There are a number of things that any of us should be grateful for. I estimate the number of things to be at least fourteen. But I think the biggest thing any of us can be grateful for is that I’m not singing for you right now. Very likely I’ll never sing for you. You probably won’t believe just how very good this is for you. Fundamentally, I’ve got a deep incompetence about music.
I used to play the violin in elementary school. They trained us in the classic sequence: “Jingle Bells”, and then “Memory” from Cats, and then the Theme to Masterpiece Theater, and I was all right on the notes where you don’t have to put your fingers on the strings, which are like one-eighth of the notes any song expects. For the rest, again, there’s this wondrous sequence of approximate notes that nobody even knew violins could produce, and certainly not that they’d produce on purpose. The violin teacher was nice, though, and often interrupted class to ask whether the song was “Memory” or “Memories”, which could take the whole day to not resolve, while she walked down to the far end of the hallway. I gave up the violin in middle school, where the hallways were shorter.
Heck, I’m even shaky at listening to music. Like, I’ve seen other people turn on the radio and they get all kinds of songs and musicians and musical styles and such. I try it and it’s pretty near always playing “Friday I’m In Love”. It’s a fine song, sure, but there must be something I’m getting wrong if that’s always on. If I try the Internet radio then they’ve got Dennis Day singing “Clancy Lowered The Boom”, which is a less fine song, the kind that makes me want to walk to the far end of the hallway.
I’m not talking about my voice just being untrained, although it is, because the last music teacher who listened to me singing looked sadly at me and walked to the far end of the hallway, and that was elementary school, when they had a good thing to say about your skills in coloring because you managed to stay mostly within the bounds of the school building.
There’s this part of singing, though, where your voice is expected to hit some note. Most songs are kind of fussy, you’re supposed to get this one particular note that the songwriter expected and was planning around. Maybe you can go into a different octave and find some compatible note, but, that’s not me. I have a hard enough time hitting any note, whether or not it’s in the song and whether or not it’s any note that any human agency has ever been capable of. The correct response to stop paying attention to me and hope I’ll stop, and since I’m not paying attention to me, I keep going. I know, but it makes sense in the middle of the tune.
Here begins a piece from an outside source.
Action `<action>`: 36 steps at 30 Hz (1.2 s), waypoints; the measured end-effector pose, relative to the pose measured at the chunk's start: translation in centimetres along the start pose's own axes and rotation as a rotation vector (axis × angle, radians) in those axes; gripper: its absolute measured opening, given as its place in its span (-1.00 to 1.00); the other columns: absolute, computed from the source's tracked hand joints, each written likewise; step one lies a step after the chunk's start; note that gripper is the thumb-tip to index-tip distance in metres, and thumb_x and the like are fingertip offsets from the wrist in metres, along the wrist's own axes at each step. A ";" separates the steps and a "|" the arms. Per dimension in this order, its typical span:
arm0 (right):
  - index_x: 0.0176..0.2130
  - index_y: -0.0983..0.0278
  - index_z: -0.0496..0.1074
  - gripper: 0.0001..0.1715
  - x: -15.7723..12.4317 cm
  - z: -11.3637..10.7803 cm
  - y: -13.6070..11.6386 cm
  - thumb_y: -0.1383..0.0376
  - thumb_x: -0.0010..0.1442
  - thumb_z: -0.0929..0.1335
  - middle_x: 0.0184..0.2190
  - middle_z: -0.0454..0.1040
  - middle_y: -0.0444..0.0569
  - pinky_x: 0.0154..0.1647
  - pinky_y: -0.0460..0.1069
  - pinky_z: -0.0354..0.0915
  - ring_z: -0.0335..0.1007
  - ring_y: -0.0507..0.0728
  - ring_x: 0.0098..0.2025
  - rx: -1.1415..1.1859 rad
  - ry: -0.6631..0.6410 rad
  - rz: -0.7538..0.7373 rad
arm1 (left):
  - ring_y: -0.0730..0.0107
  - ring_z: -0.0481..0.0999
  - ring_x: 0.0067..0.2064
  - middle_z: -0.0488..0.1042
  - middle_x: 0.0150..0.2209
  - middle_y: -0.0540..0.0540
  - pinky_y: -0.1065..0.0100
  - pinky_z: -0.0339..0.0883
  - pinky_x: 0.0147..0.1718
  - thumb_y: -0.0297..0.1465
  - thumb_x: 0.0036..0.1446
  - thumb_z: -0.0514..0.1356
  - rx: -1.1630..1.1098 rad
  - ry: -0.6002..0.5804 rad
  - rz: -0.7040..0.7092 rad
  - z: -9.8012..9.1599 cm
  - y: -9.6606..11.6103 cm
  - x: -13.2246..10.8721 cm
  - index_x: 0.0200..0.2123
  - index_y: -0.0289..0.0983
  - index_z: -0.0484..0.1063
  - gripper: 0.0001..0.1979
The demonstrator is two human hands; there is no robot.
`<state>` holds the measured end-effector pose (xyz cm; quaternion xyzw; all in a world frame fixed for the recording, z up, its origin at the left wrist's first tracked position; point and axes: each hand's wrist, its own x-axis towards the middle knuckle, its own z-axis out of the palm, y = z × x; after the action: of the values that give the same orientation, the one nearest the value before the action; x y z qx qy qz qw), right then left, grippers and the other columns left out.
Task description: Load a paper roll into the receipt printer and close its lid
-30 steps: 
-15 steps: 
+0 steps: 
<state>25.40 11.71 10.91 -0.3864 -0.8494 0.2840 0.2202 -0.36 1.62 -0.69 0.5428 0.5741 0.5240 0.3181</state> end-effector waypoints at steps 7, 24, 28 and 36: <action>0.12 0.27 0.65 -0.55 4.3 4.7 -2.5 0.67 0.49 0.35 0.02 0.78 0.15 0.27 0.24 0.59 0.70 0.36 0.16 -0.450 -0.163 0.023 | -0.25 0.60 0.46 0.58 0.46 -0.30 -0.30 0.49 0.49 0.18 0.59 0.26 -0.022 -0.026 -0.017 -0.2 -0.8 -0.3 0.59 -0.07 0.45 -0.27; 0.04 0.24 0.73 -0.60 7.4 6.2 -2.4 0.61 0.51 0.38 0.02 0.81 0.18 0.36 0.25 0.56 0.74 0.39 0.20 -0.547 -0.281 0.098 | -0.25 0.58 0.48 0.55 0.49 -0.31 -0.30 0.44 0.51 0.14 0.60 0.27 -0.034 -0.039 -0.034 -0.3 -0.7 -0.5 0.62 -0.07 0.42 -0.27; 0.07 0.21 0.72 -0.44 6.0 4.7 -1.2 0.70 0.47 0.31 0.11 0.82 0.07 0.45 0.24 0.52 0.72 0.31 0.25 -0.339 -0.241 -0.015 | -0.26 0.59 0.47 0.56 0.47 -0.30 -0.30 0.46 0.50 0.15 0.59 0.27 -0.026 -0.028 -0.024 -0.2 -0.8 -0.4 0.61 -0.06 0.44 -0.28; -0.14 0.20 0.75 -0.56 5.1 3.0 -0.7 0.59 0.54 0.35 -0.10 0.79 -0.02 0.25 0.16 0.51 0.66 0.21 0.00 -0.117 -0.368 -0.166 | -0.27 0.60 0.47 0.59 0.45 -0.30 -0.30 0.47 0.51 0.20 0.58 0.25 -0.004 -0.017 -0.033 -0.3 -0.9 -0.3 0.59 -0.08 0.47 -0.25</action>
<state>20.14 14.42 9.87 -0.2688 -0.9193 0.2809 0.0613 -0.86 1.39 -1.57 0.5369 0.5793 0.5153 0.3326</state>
Worse, most songs require whole dozens of notes, some of them not the same one you started with, and there’s just no hoping I’ll get to any of those either. My chance of getting back to the note I started on are pretty much nothing either. This is why I’m better off sticking to my skill in turning songs into Morse code and a string of humming. Nobody cares about what note you’re humming, because if you’re humming people either don’t pay attention or else they’re looking for things to complain about what you’re doing, and either way it doesn’t matter what you’re doing.
You’d think some practice could train me out of this, but, no. I’ve tried playing Beatles Rock Band, for example, and that gives this little indicator about whether the pitch is too low or too high, and I find, like, in the midst of “Mrs Brown You’ve Got A Lovely Daughter” that Ringo gets out from behind his drums and slugs my avatar and George just walks sadly down to the far end of the hallway. Paul and John just bury their heads in their hands.
Overall, I like music, and think it’s a fine concept. I’d like to be on better terms with it, but I just haven’t got the knack. I’ve got the Cure, but see where that’s gotten me.